Building Student Agency in AI-Assisted Learning
This experiential session addresses a critical question: How do we design learning experiences where AI enhances rather than replaces student thinking? Drawing from my experience using AI for my doctoral action research project, facilitating communities of practice, and developing AI-enhanced projects for secondary students, I’ll briefly share concrete examples and key insights. Participants will then be divided into small groups and examine questions like: What does student agency look like when AI is part of learning? How do we know if students are thinking more deeply with AI or just producing more output? The session will conclude with collaborative framework development where participants co-create practical criteria for evaluating AI integration. They will address task design, student role, evidence of learning, and red flags. Participants will leave with a framework grounded in practice that they can apply to their own teaching contexts.
Facilitated By
Matthias Olson
Teacher, Saint Maur International School
Matthias is a secondary school teacher at Saint Maur International School in Yokohama, Japan and a doctoral candidate at Northeastern University, expecting to complete his Ed.D. in March 2026. His action research dissertation explores student and teacher agency in international schools, and he has grown in his use of AI tools, especially Claude, Elicit.ai, and Perplexity throughout his doctoral journey.

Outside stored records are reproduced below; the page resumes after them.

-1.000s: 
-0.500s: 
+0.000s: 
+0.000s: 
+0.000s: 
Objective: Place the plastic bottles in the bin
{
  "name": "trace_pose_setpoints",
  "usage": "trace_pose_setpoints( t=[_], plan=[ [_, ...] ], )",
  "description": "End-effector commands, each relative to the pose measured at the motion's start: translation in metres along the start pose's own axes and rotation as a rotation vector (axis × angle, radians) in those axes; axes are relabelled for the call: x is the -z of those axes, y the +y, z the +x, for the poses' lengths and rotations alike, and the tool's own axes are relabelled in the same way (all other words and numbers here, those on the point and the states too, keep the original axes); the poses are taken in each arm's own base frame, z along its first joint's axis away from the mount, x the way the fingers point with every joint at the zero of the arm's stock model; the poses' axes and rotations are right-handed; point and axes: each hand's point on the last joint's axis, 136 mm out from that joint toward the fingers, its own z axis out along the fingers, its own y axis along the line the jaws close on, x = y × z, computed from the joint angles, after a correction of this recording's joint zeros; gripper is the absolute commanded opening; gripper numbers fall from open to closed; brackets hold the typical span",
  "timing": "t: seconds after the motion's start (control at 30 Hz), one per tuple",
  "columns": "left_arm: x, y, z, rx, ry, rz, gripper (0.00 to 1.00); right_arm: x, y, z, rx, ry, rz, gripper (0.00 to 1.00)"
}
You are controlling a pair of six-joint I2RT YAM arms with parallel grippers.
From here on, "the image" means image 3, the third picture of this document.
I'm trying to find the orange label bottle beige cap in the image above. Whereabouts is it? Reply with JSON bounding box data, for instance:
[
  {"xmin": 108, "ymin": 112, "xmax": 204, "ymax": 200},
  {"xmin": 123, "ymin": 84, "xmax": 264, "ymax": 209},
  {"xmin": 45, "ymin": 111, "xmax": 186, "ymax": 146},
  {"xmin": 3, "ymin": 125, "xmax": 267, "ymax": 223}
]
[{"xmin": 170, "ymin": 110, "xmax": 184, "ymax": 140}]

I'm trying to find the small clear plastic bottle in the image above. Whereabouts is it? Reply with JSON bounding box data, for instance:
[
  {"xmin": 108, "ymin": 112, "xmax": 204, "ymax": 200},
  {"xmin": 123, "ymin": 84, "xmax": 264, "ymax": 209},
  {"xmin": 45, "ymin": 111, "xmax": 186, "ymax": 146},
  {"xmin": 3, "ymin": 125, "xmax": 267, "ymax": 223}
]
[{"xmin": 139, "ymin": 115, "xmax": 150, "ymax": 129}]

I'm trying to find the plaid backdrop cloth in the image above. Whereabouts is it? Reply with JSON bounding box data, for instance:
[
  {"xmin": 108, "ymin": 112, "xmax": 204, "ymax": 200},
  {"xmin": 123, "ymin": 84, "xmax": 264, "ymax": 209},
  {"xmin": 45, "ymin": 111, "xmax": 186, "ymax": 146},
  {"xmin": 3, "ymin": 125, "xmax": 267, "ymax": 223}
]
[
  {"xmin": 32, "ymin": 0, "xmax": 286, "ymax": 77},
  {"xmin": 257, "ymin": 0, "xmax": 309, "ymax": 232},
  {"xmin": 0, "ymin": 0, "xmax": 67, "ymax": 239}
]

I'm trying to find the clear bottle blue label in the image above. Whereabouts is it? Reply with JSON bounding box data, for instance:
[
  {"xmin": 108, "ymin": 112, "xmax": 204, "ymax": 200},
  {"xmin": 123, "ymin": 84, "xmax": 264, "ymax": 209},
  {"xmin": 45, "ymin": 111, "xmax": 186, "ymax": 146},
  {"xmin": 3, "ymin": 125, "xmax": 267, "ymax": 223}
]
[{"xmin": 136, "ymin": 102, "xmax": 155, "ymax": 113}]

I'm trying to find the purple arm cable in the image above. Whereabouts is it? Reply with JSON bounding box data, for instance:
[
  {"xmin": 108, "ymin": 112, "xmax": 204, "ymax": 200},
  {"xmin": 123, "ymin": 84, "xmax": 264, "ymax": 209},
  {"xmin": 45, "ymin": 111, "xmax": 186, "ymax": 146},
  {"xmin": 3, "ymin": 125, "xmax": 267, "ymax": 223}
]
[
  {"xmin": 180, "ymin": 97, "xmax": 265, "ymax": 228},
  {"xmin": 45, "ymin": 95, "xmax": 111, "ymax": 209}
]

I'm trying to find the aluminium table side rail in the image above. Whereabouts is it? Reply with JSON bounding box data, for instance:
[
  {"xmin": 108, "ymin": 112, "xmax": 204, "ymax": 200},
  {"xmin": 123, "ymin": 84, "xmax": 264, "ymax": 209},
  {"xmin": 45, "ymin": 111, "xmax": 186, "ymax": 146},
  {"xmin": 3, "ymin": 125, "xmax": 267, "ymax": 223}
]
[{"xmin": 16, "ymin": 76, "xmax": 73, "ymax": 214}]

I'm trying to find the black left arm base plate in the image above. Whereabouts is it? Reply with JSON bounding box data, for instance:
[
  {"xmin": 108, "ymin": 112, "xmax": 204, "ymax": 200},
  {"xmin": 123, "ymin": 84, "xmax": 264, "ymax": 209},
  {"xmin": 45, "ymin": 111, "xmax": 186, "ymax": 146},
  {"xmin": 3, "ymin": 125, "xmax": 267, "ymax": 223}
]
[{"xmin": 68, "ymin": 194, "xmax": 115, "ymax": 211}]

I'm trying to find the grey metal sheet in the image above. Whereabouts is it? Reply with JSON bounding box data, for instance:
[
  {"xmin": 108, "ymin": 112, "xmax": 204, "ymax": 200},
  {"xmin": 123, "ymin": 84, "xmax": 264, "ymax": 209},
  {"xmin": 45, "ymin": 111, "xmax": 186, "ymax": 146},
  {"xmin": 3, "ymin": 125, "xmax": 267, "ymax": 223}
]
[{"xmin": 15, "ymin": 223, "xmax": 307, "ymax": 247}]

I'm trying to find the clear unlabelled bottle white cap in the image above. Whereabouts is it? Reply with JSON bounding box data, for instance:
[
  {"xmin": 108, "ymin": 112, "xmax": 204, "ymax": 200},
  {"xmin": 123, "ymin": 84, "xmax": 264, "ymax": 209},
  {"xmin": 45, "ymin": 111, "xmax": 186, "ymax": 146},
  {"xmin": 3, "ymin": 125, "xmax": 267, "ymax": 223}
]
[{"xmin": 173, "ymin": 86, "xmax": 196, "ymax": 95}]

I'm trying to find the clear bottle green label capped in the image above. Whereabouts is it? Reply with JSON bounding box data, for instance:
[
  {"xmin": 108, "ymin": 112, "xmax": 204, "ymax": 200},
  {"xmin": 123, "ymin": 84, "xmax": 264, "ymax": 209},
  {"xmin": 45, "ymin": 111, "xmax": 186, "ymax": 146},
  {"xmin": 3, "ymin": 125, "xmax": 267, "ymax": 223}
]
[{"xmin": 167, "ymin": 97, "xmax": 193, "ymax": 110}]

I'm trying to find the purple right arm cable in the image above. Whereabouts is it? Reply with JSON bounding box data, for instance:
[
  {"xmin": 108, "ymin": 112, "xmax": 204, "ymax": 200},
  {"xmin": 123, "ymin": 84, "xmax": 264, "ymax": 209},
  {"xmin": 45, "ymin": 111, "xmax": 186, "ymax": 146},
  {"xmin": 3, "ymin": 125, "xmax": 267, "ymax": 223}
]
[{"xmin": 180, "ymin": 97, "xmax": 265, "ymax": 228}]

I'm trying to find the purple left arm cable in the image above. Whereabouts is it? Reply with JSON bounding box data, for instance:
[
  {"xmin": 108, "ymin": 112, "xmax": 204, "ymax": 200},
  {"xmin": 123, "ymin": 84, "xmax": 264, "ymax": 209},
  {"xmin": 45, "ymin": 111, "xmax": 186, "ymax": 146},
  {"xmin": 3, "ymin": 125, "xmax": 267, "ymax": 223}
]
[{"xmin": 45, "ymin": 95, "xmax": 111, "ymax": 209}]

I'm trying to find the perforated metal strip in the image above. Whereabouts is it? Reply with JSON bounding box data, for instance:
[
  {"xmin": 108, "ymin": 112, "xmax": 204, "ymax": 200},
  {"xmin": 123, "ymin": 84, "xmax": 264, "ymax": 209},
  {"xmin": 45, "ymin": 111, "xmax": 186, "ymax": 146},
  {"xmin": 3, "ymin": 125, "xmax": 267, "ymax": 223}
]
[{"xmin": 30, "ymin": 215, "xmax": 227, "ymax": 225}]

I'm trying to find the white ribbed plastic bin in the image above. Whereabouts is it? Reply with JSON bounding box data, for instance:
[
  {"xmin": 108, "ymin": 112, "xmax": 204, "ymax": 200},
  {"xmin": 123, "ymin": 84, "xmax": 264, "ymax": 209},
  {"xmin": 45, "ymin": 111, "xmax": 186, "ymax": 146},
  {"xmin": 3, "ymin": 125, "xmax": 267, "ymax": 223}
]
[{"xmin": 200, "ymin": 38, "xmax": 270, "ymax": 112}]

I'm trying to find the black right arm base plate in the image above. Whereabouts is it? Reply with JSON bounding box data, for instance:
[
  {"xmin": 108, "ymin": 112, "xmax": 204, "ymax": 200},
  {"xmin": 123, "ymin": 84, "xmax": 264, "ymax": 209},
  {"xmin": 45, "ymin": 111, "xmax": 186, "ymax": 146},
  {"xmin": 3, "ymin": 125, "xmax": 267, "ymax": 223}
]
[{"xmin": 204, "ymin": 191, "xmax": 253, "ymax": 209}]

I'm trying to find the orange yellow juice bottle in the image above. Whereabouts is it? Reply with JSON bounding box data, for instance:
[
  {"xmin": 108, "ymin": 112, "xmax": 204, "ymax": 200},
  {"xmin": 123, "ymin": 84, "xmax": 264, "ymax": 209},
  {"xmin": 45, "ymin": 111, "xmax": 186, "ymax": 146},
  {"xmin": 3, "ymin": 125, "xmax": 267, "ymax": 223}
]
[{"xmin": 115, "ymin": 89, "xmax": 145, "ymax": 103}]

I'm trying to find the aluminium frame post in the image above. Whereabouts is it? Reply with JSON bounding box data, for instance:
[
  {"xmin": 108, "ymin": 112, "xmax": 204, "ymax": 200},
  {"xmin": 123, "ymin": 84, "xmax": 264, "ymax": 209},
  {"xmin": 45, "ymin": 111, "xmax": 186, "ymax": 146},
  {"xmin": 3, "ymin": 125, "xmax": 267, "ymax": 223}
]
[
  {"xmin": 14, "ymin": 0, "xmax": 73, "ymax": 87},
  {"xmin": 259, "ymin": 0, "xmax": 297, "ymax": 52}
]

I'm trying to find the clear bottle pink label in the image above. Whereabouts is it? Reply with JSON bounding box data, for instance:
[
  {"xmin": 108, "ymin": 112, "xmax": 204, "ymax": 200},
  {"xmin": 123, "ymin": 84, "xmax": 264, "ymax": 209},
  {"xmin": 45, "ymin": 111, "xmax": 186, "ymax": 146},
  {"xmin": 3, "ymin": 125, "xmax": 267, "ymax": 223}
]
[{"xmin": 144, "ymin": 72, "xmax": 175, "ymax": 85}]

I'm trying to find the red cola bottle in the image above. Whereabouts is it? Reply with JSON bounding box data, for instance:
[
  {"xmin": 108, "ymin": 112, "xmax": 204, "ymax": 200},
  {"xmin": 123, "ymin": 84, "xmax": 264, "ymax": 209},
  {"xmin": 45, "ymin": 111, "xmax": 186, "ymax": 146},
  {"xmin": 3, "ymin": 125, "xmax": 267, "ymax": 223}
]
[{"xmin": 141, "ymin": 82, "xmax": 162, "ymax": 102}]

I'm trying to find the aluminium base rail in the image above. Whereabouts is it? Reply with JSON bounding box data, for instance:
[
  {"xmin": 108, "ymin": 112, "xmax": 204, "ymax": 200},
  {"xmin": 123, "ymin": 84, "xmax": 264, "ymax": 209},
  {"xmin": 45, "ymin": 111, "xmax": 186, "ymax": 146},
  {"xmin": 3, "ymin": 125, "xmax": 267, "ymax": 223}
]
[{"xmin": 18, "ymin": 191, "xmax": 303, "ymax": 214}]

As a practitioner-researcher, he has integrated AI into his middle and high school classes, designing projects that enhance student agency and deep learning. He is passionate about building classroom communities that empower diverse learners to engage with authentic learning experiences and tackle real-world problems. Outside the classroom, he coaches basketball, plays as many sports as he can, and explores Tokyo’s food scene with his friends and family.